FRIDAY, Aug. 20, 2021 (HealthDay News) — Opioid tapering among long-term, higher-dose users is significantly associated with an increased risk for overdose and mental health crisis, according to a study published in the Aug. 3 issue of the Journal of the American Medical Association.
Alicia Agnoli, M.D., from the University of California Davis in Sacramento, and colleagues examined associations between opioid dose tapering and rates of overdose and mental health crisis among 113,618 patients prescribed stable, long-term, higher-dose opioids (mean ≥50 morphine milligram equivalents/day) for a 12-month baseline period. Tapering was defined as ≥15 percent relative reduction in mean daily dose during any of six overlapping 60-day windows within a seven-month period.

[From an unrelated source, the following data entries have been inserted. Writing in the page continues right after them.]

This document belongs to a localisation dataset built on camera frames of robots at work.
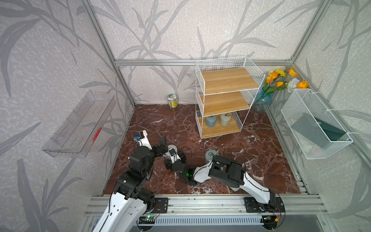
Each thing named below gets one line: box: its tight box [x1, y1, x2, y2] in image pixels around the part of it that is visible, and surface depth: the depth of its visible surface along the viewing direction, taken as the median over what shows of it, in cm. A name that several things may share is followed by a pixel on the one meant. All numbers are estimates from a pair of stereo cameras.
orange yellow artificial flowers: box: [264, 65, 310, 93], surface depth 93 cm
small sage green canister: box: [219, 113, 232, 127], surface depth 104 cm
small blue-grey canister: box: [205, 115, 217, 128], surface depth 104 cm

The researchers found that post-tapering patient periods were associated with an increased rate of overdose events (adjusted incidence rate, 9.3 overdose events per 100 person-years versus 5.5 events per 100 person-years in nontapered periods; adjusted incidence rate ratio, 1.68). Similarly, tapering was associated with a higher incidence of mental health crisis (adjusted incidence rate, 7.6 mental health crisis events per 100 person-years versus 3.3 events per 100 person-years among nontapered periods; adjusted incidence rate ratio, 2.28). The adjusted incidence rate ratio was 1.09 for overdose and 1.18 for mental health crisis when increasing maximum monthly dose reduction velocity by 10 percent.
“Although these findings raise questions about potential harms of tapering, interpretation is limited by the observational study design,” the authors write.